Shakespeare's Globe has stepped up security in anticipation of next week's two performances by Israel's Habima Theatre Company in order to avoid a repeat of the scenes at the Proms last year.
The Hebrew-language production of The Merchant of Venice has been beset by controversy, with a group of high-profile stage names calling on the Globe to boycott the Israeli company.
Pro-Palestinian activists have made clear their intention to disrupt proceedings with demonstrations at both performances. Both shows are now sold out.
"Come along to these protests outside the Globe London…to tell the Globe that Israeli apartheid must leave the stage," wrote the Palestine Solidarity campaign on Twitter. The Zionist Federation has arranged a counter-demonstration.
Last September the Israel Philharmonic Orchestra's concert at the BBC proms was interrupted by anti-Israel protesters who sang about "Israeli apartheid" as the performance began.

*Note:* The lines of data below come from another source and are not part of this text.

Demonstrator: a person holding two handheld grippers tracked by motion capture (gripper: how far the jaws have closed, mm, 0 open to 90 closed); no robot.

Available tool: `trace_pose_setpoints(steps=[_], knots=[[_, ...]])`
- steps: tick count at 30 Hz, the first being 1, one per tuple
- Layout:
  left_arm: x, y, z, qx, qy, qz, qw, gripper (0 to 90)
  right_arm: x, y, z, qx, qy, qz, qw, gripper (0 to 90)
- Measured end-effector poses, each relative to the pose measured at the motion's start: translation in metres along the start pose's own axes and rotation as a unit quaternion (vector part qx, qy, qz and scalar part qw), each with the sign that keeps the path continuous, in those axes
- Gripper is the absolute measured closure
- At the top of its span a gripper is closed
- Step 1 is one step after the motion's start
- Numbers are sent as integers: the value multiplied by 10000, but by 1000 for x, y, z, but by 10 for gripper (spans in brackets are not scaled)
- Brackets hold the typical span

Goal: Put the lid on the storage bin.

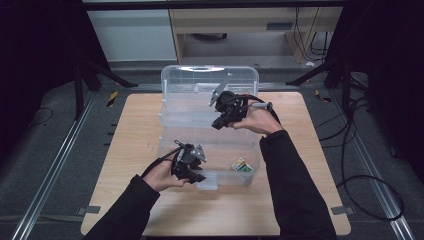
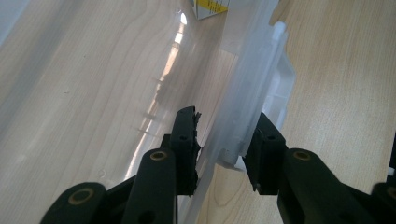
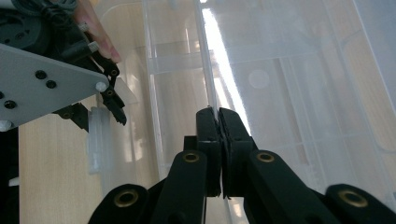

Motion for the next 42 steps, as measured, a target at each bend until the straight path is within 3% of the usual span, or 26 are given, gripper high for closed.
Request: trace_pose_setpoints(steps=[20,42], knots=[[0,-1,1,-2,-25,-45,10000,664,0,19,9,27,-93,157,9998,880],[2,-1,1,15,-124,-69,9999,658,-3,34,18,52,-242,1,9997,882]])
Point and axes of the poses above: each handheld gripper's, and its own axes: x roughly backward along the jaws, z roughly out of its underside, y roughly to its left, the point moved 8 cm from there along -x, roughly forward along the jaws, and after that the axes turned 9 degrees about -y, right-handed, at the moved point
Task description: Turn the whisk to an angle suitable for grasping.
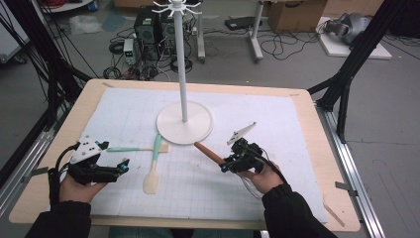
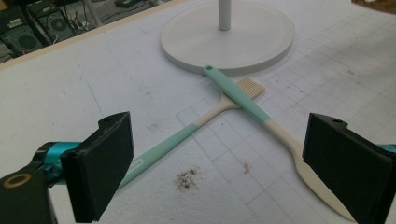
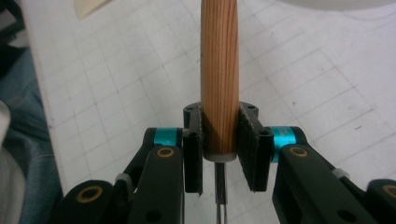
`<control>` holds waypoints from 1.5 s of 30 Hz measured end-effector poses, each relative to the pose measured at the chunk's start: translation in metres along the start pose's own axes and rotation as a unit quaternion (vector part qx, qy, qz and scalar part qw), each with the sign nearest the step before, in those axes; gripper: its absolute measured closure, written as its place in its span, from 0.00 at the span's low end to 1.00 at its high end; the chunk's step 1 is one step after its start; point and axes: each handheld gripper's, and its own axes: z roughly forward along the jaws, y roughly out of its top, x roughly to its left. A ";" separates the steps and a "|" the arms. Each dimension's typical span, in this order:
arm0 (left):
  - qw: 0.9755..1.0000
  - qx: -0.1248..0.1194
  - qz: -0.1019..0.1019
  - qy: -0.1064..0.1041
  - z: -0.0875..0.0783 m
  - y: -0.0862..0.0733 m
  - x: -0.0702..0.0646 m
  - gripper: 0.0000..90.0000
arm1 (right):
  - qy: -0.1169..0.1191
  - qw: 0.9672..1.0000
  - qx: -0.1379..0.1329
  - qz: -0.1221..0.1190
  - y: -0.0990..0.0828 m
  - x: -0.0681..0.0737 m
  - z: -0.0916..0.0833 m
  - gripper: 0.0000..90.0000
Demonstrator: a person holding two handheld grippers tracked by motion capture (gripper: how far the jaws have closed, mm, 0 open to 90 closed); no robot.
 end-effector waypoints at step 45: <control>1.000 0.000 -0.001 0.002 0.000 -0.001 0.002 0.10 | 0.034 0.981 -0.192 -0.020 0.032 -0.007 -0.048 0.81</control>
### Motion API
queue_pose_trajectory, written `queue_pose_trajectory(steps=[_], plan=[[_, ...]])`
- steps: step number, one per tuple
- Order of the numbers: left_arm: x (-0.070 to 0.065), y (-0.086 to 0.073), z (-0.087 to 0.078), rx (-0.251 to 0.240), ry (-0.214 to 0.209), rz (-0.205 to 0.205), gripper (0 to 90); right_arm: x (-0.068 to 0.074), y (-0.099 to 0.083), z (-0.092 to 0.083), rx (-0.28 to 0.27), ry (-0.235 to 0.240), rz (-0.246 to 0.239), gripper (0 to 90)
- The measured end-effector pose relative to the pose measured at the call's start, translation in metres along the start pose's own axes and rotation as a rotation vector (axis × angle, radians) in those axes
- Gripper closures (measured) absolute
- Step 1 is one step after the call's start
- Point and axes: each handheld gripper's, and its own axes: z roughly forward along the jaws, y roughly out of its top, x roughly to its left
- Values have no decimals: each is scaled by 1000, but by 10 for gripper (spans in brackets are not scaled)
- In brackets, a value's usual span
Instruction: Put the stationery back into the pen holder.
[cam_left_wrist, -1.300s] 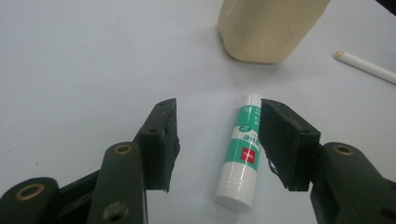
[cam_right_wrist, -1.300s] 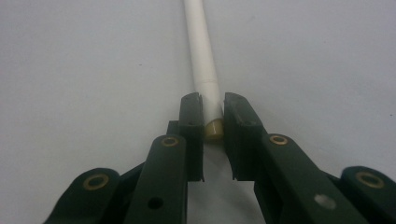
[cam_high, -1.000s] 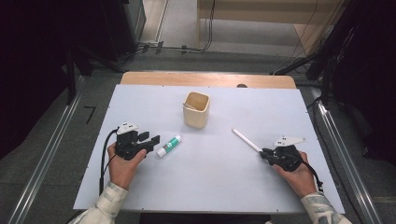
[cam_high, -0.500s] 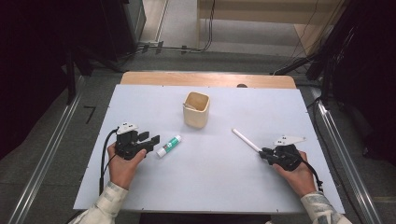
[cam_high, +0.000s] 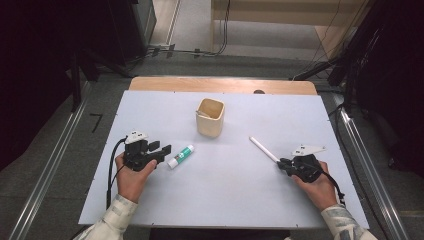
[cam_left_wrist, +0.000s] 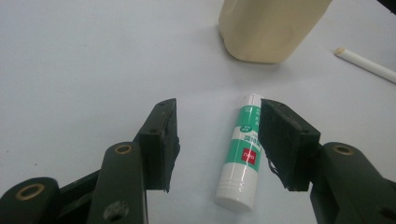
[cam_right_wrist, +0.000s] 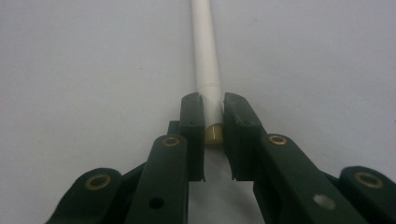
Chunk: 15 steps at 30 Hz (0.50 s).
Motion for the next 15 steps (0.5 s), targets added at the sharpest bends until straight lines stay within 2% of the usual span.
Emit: queue_pose_trajectory(steps=[15], plan=[[2,-1,-1,-6,4,-7,482,2,2,-5,-39,13,11,772]])
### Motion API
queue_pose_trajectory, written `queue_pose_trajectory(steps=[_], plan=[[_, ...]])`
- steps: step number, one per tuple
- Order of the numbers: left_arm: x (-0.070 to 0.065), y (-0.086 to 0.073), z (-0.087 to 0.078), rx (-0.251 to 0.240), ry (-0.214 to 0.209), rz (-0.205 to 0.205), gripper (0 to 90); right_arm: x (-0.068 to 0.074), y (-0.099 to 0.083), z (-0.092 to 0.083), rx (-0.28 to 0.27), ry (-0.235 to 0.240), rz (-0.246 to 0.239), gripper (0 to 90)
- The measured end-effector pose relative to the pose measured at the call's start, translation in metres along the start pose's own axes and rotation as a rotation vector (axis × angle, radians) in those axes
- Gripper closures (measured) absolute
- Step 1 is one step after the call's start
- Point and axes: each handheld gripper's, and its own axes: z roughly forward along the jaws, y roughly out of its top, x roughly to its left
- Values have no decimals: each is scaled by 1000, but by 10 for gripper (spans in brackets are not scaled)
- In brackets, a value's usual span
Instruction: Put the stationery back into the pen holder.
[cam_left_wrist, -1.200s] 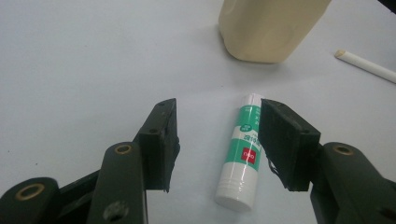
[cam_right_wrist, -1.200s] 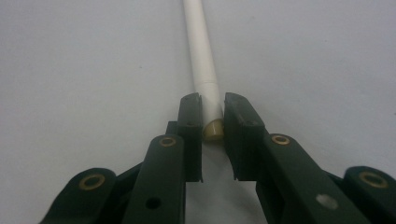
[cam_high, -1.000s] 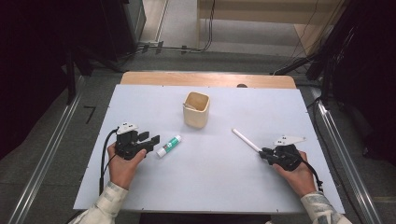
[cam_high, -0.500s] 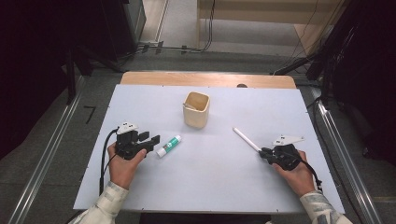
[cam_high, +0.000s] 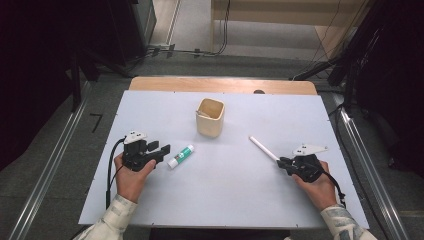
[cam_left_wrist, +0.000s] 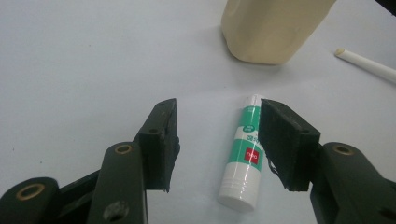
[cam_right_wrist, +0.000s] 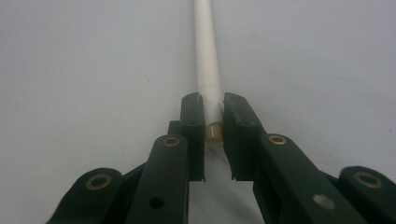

The BBC was forced to halt its live broadcast as a result.
Although additional security measures had been promised by the Royal Albert Hall, only limited bag searches were conducted.
In a letter sent this week to ticket-holders, the Globe reserved the right "to refuse admission to anyone we have reason to believe may cause a disruption" and that "any objects or material which could be used in disrupting the performance will be deemed prohibited items".
The organisers warned that individuals who attempted to disrupt the show would be asked to leave and advised that ticket-holders should leave bags at home.
The letter also said that there would be "enhanced security processes in place" including extensive checks of bags and audience members, with food and drink banned in the auditorium and no video or photography equipment allowed at the venue.
The audience has been advised to arrive up to 90 minutes before curtain-up, with plans for the show to be significantly delayed "if the majority of the audience arrive after 7pm".
When the festival was announced, Habima's Rut Tonn expressed concern about protesters causing trouble.
"I have my concerns," she said. "It's very important for us to do it and also for Israel that it goes well."